● **Task to complete**:
Without any omission, reproduce the records that follow.

● **Records for this exercise**:

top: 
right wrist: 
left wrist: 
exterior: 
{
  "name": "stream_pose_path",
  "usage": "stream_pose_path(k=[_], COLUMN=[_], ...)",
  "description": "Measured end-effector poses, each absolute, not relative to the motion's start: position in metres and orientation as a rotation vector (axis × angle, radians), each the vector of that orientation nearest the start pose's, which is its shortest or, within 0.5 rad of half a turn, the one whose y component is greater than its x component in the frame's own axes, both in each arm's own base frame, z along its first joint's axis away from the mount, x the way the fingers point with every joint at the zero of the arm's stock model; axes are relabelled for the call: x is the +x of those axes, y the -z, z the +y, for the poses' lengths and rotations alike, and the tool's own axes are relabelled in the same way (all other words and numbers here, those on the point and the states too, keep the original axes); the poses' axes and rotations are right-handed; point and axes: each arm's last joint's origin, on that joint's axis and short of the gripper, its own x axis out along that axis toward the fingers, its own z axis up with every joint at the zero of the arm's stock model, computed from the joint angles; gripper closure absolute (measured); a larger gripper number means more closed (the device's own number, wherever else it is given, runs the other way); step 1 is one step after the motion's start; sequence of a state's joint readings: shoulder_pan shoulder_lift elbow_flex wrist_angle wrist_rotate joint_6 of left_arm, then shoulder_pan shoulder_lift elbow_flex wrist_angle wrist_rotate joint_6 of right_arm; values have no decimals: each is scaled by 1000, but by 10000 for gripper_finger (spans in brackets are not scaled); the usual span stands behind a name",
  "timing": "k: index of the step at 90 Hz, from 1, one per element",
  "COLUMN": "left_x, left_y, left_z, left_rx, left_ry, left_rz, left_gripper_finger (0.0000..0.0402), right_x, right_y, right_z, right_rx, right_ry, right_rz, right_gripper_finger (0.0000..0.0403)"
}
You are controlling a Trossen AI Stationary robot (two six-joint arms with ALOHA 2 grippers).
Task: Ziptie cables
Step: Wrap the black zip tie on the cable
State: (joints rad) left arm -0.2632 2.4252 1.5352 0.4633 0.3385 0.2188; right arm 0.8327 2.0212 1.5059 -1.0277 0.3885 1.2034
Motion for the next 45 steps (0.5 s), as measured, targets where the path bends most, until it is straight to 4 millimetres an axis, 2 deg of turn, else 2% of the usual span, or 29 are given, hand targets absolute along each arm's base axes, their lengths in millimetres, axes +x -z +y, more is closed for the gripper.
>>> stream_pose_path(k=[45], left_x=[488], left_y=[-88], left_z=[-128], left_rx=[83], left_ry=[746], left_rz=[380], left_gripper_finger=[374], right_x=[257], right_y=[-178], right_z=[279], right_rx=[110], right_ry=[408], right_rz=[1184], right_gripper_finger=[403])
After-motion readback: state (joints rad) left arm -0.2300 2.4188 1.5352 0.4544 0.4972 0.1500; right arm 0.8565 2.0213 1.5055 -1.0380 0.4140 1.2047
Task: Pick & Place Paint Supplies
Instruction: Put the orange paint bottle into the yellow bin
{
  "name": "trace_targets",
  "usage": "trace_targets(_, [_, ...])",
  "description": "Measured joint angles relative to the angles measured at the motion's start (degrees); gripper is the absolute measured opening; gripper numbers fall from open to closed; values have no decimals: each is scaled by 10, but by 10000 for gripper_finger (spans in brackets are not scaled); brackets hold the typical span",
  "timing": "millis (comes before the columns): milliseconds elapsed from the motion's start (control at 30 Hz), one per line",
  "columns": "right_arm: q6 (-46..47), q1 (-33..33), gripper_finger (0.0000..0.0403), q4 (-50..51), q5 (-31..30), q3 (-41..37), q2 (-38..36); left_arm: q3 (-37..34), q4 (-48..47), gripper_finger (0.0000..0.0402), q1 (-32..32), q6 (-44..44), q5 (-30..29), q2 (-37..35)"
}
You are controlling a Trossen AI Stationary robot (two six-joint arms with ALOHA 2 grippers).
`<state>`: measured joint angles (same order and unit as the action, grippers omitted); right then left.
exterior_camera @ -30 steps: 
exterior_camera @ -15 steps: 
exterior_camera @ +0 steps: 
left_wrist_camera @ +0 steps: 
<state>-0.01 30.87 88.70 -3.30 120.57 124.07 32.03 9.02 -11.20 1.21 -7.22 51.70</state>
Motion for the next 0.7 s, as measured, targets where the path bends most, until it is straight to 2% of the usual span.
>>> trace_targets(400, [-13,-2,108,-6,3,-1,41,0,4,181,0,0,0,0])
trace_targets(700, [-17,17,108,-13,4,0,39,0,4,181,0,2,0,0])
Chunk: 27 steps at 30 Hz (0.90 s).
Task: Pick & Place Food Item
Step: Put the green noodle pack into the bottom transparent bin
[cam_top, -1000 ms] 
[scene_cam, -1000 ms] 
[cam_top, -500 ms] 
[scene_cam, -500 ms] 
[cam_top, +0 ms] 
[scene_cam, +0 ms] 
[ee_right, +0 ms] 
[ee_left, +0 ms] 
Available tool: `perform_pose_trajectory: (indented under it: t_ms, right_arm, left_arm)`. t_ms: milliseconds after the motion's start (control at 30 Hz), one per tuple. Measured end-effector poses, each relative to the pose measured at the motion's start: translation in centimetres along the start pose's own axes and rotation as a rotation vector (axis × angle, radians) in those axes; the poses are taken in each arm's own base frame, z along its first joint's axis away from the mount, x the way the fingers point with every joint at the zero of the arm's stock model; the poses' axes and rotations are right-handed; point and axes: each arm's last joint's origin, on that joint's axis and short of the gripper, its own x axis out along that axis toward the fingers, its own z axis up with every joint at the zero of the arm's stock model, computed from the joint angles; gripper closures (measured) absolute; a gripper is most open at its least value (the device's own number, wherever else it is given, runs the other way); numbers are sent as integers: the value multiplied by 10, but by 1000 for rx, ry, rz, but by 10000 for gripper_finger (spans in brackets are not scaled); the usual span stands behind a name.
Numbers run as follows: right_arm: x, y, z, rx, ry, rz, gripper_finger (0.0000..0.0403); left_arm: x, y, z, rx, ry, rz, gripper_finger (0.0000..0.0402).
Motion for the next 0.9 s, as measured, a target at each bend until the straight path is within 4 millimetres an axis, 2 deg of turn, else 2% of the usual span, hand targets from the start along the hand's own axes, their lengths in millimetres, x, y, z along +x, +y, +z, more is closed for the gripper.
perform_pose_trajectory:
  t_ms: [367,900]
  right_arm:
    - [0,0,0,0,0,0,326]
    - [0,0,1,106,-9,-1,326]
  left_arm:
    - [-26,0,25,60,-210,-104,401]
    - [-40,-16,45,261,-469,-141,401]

● **Exercise result**:
top: 
right wrist: 
left wrist: 
exterior: 
{
  "name": "stream_pose_path",
  "usage": "stream_pose_path(k=[_], COLUMN=[_], ...)",
  "description": "Measured end-effector poses, each absolute, not relative to the motion's start: position in metres and orientation as a rotation vector (axis × angle, radians), each the vector of that orientation nearest the start pose's, which is its shortest or, within 0.5 rad of half a turn, the one whose y component is greater than its x component in the frame's own axes, both in each arm's own base frame, z along its first joint's axis away from the mount, x the way the fingers point with every joint at the zero of the arm's stock model; axes are relabelled for the call: x is the +x of those axes, y the -z, z the +y, for the poses' lengths and rotations alike, and the tool's own axes are relabelled in the same way (all other words and numbers here, those on the point and the states too, keep the original axes); the poses' axes and rotations are right-handed; point and axes: each arm's last joint's origin, on that joint's axis and short of the gripper, its own x axis out along that axis toward the fingers, its own z axis up with every joint at the zero of the arm's stock model, computed from the joint angles; gripper closure absolute (measured); a larger gripper number means more closed (the device's own number, wherever else it is given, runs the other way); step 1 is one step after the motion's start; sequence of a state's joint readings: shoulder_pan shoulder_lift elbow_flex wrist_angle wrist_rotate joint_6 of left_arm, then shoulder_pan shoulder_lift elbow_flex wrist_angle wrist_rotate joint_6 of right_arm; values have no decimals: each is scaled by 1000, but by 10000 for gripper_finger (spans in brackets are not scaled); the usual span stands behind a name",
  "timing": "k: index of the step at 90 Hz, from 1, one per element",
  "COLUMN": "left_x, left_y, left_z, left_rx, left_ry, left_rz, left_gripper_finger (0.0000..0.0402), right_x, right_y, right_z, right_rx, right_ry, right_rz, right_gripper_finger (0.0000..0.0403)"
}
You are controlling a Trossen AI Stationary robot (two six-joint arms with ALOHA 2 grippers).
Task: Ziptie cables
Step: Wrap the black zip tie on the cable
State: (joints rad) left arm -0.2632 2.4252 1.5352 0.4633 0.3385 0.2188; right arm 0.8327 2.0212 1.5059 -1.0277 0.3885 1.2034
Motion for the next 45 steps (0.5 s), as measured, targets where the path bends most, until it is straight to 4 millimetres an axis, 2 deg of turn, else 2% of the usual span, or 29 are given, hand targets absolute along each arm's base axes, their lengths in millimetres, axes +x -z +y, more is closed for the gripper.
>>> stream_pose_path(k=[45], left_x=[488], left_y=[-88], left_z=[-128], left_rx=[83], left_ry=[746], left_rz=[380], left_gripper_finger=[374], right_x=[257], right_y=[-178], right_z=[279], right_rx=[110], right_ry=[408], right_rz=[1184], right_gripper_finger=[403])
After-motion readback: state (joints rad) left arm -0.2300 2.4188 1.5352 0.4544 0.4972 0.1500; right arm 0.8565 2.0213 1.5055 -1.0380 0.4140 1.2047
Task: Pick & Place Paint Supplies
Instruction: Put the orange paint bottle into the yellow bin
{
  "name": "trace_targets",
  "usage": "trace_targets(_, [_, ...])",
  "description": "Measured joint angles relative to the angles measured at the motion's start (degrees); gripper is the absolute measured opening; gripper numbers fall from open to closed; values have no decimals: each is scaled by 10, but by 10000 for gripper_finger (spans in brackets are not scaled); brackets hold the typical span",
  "timing": "millis (comes before the columns): milliseconds elapsed from the motion's start (control at 30 Hz), one per line",
  "columns": "right_arm: q6 (-46..47), q1 (-33..33), gripper_finger (0.0000..0.0403), q4 (-50..51), q5 (-31..30), q3 (-41..37), q2 (-38..36); left_arm: q3 (-37..34), q4 (-48..47), gripper_finger (0.0000..0.0402), q1 (-32..32), q6 (-44..44), q5 (-30..29), q2 (-37..35)"
}
You are controlling a Trossen AI Stationary robot (two six-joint arms with ALOHA 2 grippers).
`<state>`: measured joint angles (same order and unit as the action, grippers omitted); right then left.
exterior_camera @ -30 steps: 
exterior_camera @ -15 steps: 
exterior_camera @ +0 steps: 
left_wrist_camera @ +0 steps: 
<state>-0.01 30.87 88.70 -3.30 120.57 124.07 32.03 9.02 -11.20 1.21 -7.22 51.70</state>
Motion for the next 0.7 s, as measured, targets where the path bends most, until it is straight to 2% of the usual span.
>>> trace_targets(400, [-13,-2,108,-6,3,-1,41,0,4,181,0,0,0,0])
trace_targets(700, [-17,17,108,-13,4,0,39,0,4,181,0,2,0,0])
Chunk: 27 steps at 30 Hz (0.90 s).
Task: Pick & Place Food Item
Step: Put the green noodle pack into the bottom transparent bin
[cam_top, -1000 ms] 
[scene_cam, -1000 ms] 
[cam_top, -500 ms] 
[scene_cam, -500 ms] 
[cam_top, +0 ms] 
[scene_cam, +0 ms] 
[ee_right, +0 ms] 
[ee_left, +0 ms] 
Available tool: `perform_pose_trajectory: (indented under it: t_ms, right_arm, left_arm)`. t_ms: milliseconds after the motion's start (control at 30 Hz), one per tuple. Measured end-effector poses, each relative to the pose measured at the motion's start: translation in centimetres along the start pose's own axes and rotation as a rotation vector (axis × angle, radians) in those axes; the poses are taken in each arm's own base frame, z along its first joint's axis away from the mount, x the way the fingers point with every joint at the zero of the arm's stock model; the poses' axes and rotations are right-handed; point and axes: each arm's last joint's origin, on that joint's axis and short of the gripper, its own x axis out along that axis toward the fingers, its own z axis up with every joint at the zero of the arm's stock model, computed from the joint angles; gripper closures (measured) absolute; a gripper is most open at its least value (the device's own number, wherever else it is given, runs the other way); numbers are sent as integers: the value multiplied by 10, but by 1000 for rx, ry, rz, but by 10000 for gripper_finger (spans in brackets are not scaled); the usual span stands behind a name.
Numbers run as follows: right_arm: x, y, z, rx, ry, rz, gripper_finger (0.0000..0.0403); left_arm: x, y, z, rx, ry, rz, gripper_finger (0.0000..0.0402).
Motion for the next 0.9 s, as measured, a target at each bend until the straight path is within 4 millimetres an axis, 2 deg of turn, else 2% of the usual span, hand targets from the start along the hand's own axes, their lengths in millimetres, x, y, z along +x, +y, +z, more is closed for the gripper.
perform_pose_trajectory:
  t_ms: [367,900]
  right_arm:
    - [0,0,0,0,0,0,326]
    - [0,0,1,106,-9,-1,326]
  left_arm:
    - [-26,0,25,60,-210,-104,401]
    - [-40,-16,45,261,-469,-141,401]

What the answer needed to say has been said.